Australian rugby chief Phil Waugh has dismissed fears that next summer’s British and Irish Lions series could be uncompetitive, insisting that the Wallabies are making “progress” despite a record defeat to Argentina.
Joe Schmidt’s Australia were thrashed 67-27 by the Pumas to continue a difficult Rugby Championship campaign and now face back-to-back Bledisloe Cup encounters with New Zealand.
It follows a pool stage exit from last year’s World Cup under Eddie Jones, who subsequently departed for Japan, while this year has also seen the Melbourne Rebels fold amid financial issues.
Worries have therefore grown that next summer’s tour could lose lustre with Andy Farrell’s Lions strong favourites to sweep their hosts.
But Waugh, capped 79 times by the Wallabies during his playing career believes there is “plenty of time” for Schmidt to arrest the slide and turn Australia around.

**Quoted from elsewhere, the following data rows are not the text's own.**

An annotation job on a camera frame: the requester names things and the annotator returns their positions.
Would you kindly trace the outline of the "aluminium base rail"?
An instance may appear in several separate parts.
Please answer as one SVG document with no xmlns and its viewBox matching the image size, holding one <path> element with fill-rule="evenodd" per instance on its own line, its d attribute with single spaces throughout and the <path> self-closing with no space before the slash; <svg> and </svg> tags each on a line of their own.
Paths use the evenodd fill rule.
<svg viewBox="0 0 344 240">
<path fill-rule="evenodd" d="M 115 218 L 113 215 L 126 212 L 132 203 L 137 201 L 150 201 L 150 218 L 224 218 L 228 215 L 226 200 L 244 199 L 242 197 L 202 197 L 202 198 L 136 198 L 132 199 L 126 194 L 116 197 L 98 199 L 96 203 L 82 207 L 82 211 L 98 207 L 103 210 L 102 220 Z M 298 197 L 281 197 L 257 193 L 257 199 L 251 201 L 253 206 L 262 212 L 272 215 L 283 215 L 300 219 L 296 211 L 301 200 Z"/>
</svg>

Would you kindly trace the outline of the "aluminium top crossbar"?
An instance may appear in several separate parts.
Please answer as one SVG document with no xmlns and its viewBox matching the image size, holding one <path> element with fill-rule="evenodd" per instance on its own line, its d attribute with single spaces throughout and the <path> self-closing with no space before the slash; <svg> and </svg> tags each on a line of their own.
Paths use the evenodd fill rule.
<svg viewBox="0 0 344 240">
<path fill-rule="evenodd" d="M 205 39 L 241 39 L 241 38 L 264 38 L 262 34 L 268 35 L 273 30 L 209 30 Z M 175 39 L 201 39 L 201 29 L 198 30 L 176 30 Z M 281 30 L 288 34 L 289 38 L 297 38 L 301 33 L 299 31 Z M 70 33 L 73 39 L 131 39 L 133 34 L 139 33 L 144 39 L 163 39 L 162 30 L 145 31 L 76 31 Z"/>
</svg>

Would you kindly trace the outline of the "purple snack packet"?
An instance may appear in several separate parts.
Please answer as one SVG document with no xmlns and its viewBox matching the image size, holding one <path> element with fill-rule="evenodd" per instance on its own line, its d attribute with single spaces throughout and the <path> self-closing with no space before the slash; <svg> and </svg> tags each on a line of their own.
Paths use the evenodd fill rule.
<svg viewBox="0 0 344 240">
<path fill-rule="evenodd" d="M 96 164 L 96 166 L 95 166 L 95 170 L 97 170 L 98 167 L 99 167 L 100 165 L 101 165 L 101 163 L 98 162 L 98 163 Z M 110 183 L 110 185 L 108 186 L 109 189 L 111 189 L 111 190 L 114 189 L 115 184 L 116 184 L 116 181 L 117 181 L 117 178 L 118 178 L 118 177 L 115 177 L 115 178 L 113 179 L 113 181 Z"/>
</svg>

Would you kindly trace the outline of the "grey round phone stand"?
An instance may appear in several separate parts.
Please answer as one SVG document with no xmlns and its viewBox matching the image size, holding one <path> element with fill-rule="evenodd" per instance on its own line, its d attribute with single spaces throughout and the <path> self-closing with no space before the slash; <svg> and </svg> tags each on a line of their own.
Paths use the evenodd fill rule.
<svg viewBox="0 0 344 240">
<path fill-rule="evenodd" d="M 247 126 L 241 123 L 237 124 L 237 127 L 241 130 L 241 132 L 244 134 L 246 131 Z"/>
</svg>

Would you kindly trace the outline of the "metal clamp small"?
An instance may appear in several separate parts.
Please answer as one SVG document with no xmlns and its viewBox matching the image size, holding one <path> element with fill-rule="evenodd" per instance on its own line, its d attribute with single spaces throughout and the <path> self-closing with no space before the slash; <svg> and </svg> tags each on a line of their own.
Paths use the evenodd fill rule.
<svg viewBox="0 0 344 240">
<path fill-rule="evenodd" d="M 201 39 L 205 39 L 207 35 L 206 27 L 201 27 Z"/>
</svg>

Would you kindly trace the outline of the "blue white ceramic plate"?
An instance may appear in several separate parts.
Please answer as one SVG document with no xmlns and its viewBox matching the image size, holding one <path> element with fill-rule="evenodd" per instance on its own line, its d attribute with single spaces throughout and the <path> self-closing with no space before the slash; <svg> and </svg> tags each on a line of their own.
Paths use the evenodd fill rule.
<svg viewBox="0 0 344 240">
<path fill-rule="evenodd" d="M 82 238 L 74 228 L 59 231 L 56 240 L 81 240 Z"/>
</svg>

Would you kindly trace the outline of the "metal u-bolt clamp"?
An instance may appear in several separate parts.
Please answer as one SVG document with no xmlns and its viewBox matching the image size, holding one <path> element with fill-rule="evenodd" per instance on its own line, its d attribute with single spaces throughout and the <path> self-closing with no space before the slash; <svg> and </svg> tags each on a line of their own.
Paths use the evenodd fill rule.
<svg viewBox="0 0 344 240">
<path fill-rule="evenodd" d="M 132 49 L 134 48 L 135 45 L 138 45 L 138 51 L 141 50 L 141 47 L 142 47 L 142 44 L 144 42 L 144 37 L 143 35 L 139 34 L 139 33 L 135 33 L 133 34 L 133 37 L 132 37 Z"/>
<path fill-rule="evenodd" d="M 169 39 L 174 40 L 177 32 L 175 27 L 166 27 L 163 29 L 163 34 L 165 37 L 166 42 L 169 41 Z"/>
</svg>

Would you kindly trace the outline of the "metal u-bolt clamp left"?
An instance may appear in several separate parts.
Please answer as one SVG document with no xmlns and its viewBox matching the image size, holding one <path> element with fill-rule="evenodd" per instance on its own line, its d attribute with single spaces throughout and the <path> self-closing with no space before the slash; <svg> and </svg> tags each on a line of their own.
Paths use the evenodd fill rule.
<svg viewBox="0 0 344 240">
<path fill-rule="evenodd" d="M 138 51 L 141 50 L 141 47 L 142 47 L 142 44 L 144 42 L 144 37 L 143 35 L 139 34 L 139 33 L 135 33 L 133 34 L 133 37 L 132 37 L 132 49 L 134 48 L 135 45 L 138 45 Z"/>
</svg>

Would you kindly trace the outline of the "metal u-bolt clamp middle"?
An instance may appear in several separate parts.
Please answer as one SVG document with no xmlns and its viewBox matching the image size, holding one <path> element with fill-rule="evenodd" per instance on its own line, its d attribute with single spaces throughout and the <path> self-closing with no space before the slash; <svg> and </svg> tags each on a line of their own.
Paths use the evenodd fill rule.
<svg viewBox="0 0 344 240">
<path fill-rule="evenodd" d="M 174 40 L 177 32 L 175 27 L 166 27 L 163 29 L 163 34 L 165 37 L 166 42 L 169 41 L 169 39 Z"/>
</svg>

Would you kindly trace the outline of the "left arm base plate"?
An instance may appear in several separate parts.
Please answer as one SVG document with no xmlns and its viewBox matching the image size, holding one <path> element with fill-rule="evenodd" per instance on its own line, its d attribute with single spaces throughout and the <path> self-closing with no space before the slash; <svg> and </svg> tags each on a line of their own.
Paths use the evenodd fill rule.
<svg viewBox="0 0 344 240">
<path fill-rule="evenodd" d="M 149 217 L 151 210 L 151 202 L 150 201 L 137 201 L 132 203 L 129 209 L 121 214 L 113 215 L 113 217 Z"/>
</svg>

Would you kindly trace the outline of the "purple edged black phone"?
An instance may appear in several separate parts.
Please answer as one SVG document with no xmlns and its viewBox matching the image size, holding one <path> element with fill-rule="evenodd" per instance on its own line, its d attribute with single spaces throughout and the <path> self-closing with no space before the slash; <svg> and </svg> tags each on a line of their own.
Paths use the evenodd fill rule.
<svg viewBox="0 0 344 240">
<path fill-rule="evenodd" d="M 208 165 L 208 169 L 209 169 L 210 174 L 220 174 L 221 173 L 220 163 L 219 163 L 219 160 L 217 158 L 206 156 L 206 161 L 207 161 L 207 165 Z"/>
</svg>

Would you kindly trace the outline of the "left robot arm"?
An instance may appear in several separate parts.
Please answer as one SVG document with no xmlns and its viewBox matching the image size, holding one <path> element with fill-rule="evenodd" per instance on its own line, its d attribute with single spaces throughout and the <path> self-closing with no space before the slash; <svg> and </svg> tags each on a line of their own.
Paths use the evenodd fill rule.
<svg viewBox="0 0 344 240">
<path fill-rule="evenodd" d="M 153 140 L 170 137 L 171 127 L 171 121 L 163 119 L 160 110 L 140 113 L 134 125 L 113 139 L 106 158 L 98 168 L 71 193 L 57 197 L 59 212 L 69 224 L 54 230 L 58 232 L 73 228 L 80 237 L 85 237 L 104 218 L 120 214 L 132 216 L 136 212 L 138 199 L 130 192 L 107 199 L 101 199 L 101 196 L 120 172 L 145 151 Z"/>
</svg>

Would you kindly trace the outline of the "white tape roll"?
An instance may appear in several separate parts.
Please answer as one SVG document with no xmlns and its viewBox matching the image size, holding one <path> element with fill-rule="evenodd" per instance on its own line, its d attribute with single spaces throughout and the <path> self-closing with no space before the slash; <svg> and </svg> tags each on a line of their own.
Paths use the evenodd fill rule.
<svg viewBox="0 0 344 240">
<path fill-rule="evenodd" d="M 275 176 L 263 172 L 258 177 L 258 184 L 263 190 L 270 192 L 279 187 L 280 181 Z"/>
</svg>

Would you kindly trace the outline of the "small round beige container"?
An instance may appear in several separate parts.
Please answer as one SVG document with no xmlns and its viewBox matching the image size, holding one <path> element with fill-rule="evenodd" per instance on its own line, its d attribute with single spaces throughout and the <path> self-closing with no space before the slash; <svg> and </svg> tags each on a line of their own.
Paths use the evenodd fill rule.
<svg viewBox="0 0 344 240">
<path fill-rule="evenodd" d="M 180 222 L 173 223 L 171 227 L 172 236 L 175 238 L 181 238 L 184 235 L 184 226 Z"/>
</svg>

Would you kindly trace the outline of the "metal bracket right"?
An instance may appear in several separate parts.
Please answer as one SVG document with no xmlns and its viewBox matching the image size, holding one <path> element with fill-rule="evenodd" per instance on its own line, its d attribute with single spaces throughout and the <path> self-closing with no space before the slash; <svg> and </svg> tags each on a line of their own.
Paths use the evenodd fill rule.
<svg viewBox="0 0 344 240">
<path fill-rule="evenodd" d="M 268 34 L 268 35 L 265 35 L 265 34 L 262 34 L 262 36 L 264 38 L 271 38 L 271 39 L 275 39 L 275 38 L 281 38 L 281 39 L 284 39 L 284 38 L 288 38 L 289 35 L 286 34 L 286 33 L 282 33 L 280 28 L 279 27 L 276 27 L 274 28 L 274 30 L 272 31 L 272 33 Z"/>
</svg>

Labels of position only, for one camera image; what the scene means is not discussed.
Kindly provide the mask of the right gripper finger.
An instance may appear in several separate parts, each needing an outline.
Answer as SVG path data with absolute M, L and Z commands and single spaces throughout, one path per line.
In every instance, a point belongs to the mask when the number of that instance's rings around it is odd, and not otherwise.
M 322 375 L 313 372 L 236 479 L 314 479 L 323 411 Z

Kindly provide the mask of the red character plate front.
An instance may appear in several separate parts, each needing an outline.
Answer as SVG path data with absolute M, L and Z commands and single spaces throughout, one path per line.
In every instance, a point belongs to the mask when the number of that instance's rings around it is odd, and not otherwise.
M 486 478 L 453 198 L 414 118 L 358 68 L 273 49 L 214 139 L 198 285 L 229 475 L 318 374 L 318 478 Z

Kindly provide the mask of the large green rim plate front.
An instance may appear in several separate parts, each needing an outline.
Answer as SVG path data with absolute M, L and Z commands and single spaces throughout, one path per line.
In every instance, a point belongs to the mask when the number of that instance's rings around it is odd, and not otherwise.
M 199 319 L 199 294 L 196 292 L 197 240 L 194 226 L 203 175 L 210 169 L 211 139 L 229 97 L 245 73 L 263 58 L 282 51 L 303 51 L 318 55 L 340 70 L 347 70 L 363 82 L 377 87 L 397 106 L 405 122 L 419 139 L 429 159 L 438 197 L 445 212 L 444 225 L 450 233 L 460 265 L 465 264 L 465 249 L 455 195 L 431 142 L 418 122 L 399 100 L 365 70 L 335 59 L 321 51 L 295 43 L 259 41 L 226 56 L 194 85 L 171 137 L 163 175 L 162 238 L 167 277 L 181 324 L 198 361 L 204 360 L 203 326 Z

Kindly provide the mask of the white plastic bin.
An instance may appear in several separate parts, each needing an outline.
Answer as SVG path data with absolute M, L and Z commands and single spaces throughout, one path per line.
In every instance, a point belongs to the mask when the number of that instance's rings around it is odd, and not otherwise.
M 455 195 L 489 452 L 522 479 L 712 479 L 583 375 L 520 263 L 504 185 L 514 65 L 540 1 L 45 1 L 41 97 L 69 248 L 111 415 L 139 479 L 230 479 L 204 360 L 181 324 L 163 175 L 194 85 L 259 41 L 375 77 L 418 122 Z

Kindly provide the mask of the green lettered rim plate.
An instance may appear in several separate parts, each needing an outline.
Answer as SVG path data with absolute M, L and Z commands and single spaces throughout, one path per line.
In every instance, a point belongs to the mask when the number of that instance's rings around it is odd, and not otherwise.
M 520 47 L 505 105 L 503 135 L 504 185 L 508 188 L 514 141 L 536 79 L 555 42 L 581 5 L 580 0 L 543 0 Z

“You can see the progress is there,” Rugby Australia chief executive Waugh told the Sydney Morning Herald. “It is not nearly where we need it to be, but if we keep progressing at the speed with which we have moved things in the last six months, then there is plenty of time.
“It is a team that is, and I hate using the word ‘re-building’, but it is a team that is re-setting, and it takes experiences in big moments to get better.
“Obviously the enormity of the scoreline in that second half [against Argentina] was disappointing. But there is context that is important… we are not the most experienced team in world rugby, and we are building that experience.”
Having snatched victory a week prior with the final kick, Australia led 20-3 in Santa Fe before Argentina surged away impressively.
They now host New Zealand in Sydney before heading to Wellington for a second meeting with their trans-Tasman rivals on the final weekend of the Rugby Championship.
Australia’s autumn itinerary consists of Tests against all four of the constitutent Lions unions, beginning with an encounter with England at Allianz Stadium, Twickenham on 9 November.
Schmidt is set to be boosted by the availability of code-hopper Joseph Sua’ali’i, who has been lured across from the NRL in a big-money move.
“I’m going on that [Wallabies] spring tour at end of the year, I know that, but I’m not sure when my first game will be,” the 21-year-old confirmed.